Свои рассуждения Ледер, как правило, начинал с упоминания Великой хартии вольностей или конституции США, но его мысль все время возвращалась к письму, которого он с нетерпением ждал. Прошло уже полтора месяца с тех пор, как он положил адресованный доктору Швейцеру конверт на зеленый каменный прилавок главпочтамта, и Ледера начинало одолевать отчаяние, под действием которого он то сердился на себя самого, то загорался неприязнью ко всем окружающим. Иногда он ругал себя за то, что пожадничал и не отправил письмо заказной почтой, с уведомлением о вручении адресату, и вот теперь, рисовалось его воображению, адресованный Альберту Швейцеру конверт оказался в брюхе у аллигатора в одном из болот в верхнем течении реки Огове. В других случаях он сокрушался, что позволил почтовому чиновнику наклеить на конверт цветную марку «Освободи Иерусалим!» с изображением стен Старого города на горе. Какой-нибудь пигмей наверняка захотел прилепить эту марку к своему боевому наряду, сетовал мой друг, а если бы на конверте была обычная марка, отправленное из Иерусалима письмо давно бы нашло своего адресата. В числе одолевавших Ледера подозрений была также и мысль, что нанятые доктором Швейцером помощники из числа местных жителей по собственному произволу не передали письмо своему господину.

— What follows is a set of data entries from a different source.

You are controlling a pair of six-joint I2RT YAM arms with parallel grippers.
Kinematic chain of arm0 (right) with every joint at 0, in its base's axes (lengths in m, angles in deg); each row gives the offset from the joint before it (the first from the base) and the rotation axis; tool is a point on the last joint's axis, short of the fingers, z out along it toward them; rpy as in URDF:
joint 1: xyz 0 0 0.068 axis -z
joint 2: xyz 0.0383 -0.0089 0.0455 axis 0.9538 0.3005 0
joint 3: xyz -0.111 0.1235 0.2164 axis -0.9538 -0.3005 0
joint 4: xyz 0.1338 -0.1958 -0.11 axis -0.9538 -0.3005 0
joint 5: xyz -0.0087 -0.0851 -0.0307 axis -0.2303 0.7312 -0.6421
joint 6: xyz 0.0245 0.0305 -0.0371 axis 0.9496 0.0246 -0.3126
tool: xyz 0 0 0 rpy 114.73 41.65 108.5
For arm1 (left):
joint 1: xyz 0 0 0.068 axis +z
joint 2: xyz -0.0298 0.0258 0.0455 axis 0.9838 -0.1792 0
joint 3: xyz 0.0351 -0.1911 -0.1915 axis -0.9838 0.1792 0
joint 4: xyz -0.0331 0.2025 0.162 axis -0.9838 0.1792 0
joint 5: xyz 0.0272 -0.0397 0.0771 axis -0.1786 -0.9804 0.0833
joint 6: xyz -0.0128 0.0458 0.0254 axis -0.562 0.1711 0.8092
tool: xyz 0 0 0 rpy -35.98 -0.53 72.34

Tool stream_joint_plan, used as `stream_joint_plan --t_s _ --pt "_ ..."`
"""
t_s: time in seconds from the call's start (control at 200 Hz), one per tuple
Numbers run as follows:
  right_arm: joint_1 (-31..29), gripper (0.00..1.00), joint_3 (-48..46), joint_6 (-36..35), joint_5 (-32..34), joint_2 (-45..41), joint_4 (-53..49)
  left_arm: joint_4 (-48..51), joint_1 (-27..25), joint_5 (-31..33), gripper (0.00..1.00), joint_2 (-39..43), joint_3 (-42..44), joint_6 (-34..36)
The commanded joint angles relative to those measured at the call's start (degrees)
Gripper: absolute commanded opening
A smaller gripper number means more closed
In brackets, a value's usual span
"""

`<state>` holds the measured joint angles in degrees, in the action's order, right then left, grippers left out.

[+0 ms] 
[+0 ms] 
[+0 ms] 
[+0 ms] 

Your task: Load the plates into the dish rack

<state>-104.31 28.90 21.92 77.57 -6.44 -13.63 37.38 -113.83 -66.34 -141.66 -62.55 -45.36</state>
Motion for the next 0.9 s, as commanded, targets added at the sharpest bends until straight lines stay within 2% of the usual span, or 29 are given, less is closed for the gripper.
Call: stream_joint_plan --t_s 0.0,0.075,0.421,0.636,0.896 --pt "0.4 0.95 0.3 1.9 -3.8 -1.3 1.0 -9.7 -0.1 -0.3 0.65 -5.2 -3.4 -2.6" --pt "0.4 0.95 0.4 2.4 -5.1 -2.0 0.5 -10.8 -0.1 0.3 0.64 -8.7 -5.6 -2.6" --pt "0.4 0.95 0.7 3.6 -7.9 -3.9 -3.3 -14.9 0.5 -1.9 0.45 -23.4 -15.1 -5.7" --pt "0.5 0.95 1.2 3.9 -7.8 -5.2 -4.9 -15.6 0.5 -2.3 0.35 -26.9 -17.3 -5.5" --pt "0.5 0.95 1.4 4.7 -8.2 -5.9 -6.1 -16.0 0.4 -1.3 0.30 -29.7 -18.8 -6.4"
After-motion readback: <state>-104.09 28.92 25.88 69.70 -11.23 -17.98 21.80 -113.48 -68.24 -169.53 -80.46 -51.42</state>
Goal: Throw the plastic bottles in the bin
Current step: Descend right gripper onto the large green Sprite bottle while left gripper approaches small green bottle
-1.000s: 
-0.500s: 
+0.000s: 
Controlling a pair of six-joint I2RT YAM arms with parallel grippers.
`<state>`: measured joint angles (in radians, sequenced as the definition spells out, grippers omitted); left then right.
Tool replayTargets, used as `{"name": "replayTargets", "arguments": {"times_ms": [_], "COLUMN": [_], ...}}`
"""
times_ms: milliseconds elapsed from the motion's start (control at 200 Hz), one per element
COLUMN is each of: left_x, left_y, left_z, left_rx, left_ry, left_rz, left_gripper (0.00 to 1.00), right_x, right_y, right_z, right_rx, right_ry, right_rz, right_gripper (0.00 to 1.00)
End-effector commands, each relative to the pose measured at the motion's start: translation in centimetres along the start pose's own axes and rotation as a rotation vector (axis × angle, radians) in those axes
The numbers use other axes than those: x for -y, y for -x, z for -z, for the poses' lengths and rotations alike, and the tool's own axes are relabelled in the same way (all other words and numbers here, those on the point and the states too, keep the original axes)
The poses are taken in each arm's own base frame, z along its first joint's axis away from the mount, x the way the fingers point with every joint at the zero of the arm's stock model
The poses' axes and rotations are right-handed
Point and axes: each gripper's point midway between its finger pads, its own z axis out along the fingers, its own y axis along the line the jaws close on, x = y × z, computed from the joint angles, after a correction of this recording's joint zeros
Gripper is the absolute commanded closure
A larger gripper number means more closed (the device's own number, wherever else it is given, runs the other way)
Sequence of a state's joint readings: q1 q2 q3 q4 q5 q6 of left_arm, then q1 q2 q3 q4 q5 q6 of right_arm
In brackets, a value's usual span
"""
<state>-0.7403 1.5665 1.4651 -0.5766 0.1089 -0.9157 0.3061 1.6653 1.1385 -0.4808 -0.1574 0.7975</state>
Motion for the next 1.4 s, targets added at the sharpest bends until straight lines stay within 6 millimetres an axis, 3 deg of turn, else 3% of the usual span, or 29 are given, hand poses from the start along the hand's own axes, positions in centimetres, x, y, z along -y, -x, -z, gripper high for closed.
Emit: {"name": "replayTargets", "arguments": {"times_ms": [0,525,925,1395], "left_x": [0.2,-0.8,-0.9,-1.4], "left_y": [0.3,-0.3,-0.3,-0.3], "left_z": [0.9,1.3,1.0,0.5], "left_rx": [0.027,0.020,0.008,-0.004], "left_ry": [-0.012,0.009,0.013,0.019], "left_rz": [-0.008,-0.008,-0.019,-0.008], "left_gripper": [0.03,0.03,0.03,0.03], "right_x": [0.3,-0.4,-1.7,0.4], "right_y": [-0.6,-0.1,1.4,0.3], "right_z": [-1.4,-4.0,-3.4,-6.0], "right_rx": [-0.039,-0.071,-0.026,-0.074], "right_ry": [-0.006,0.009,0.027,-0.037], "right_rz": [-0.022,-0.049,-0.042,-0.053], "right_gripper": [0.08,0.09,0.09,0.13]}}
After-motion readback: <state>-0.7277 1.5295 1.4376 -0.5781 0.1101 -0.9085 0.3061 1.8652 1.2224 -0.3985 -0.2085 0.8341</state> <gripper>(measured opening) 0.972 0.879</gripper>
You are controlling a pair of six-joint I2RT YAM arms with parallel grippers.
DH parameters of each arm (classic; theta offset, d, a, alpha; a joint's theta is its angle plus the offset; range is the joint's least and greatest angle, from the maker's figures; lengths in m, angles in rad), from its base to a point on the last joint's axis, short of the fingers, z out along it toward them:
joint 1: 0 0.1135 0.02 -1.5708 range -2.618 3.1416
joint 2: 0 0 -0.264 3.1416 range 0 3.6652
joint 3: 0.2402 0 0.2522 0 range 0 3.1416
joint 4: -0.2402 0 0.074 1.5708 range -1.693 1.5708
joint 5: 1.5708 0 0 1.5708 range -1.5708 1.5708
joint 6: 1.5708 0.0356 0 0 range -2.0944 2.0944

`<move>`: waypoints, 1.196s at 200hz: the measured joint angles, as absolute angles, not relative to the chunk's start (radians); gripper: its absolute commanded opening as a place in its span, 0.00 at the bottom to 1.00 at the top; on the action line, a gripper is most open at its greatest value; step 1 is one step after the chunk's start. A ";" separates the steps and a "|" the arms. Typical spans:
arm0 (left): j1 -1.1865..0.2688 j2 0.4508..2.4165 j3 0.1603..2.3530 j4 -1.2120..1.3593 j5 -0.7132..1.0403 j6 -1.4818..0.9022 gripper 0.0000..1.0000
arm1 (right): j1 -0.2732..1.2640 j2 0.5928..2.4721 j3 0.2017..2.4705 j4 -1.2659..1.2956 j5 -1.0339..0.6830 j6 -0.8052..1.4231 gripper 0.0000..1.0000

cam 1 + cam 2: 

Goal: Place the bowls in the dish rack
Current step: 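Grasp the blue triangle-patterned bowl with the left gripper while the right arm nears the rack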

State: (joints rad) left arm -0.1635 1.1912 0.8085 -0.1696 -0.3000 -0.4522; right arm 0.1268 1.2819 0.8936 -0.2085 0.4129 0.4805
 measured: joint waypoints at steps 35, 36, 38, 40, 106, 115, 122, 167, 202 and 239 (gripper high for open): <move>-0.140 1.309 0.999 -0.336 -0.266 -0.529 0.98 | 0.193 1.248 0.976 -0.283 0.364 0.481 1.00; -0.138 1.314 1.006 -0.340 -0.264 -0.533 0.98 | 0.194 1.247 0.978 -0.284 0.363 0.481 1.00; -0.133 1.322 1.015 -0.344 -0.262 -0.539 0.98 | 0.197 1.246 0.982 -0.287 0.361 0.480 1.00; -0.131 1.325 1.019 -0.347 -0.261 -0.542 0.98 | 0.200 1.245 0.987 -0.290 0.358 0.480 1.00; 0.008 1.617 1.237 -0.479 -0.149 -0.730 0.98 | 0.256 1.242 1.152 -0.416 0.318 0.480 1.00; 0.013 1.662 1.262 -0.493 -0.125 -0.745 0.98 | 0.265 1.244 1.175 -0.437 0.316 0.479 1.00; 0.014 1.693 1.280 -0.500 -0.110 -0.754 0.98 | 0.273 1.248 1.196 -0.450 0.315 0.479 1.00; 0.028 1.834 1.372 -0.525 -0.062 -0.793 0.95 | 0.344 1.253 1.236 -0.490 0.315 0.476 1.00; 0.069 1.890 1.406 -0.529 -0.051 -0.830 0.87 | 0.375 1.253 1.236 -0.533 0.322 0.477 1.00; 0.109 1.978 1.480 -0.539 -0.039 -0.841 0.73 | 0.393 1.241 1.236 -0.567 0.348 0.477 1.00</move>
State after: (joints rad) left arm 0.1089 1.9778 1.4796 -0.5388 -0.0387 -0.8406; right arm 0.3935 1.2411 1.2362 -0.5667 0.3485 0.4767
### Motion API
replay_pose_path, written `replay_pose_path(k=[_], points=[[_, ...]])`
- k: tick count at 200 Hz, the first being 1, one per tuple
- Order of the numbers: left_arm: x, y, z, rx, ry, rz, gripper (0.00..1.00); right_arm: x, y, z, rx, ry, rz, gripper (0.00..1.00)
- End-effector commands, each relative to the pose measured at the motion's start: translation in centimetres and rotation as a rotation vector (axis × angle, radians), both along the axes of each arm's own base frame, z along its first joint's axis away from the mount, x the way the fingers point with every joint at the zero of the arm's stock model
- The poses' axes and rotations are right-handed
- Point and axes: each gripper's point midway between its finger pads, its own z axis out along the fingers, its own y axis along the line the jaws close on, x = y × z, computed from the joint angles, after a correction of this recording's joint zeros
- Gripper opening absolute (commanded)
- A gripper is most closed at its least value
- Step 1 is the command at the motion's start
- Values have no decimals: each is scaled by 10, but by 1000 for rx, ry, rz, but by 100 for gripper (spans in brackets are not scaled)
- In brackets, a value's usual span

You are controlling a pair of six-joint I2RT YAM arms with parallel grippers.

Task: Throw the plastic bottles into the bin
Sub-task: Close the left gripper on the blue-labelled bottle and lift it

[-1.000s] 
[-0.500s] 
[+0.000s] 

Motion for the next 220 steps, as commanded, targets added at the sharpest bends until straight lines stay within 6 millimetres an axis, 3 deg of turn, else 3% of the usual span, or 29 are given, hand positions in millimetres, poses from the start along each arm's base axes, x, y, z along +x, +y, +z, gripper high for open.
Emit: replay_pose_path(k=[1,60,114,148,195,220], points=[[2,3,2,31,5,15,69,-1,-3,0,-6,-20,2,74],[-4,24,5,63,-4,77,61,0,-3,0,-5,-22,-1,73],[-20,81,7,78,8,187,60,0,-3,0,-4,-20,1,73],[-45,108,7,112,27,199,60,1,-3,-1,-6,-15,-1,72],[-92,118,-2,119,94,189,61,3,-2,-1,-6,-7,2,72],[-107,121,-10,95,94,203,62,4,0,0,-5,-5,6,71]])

Подобно простодушному верующему, который всегда найдет способ объяснить происхождение зла кознями сатаны, своеволием ангелов и грехами людей, но не собственной волей Бога, Ледер не мог допустить, что, ознакомившись с его посланием, доктор Швейцер решил не отвечать на него. Изливая свою горечь на всех подряд, мой друг все так же благоговейно отзывался об эльзасском враче, не забывая отметить, что среди миссионеров часто встречаются прекрасные люди. В этой связи Ледер не раз с благодарностью вспоминал двух католических монахинь, приехавших в Иерусалим в конце мировой войны и посвятивших себя излечению трахомы древними методами китайской медицины. Заговорив о них, Ледер, случалось, надолго погружался в свои мысли. По его словам, эти монахини были первыми людьми, говорившими с ним на равных, просто и уважительно, без обычных для иерусалимцев перепадов между заискиванием и спесью. Ледер считал, что благодаря им у него открылись глаза на мир.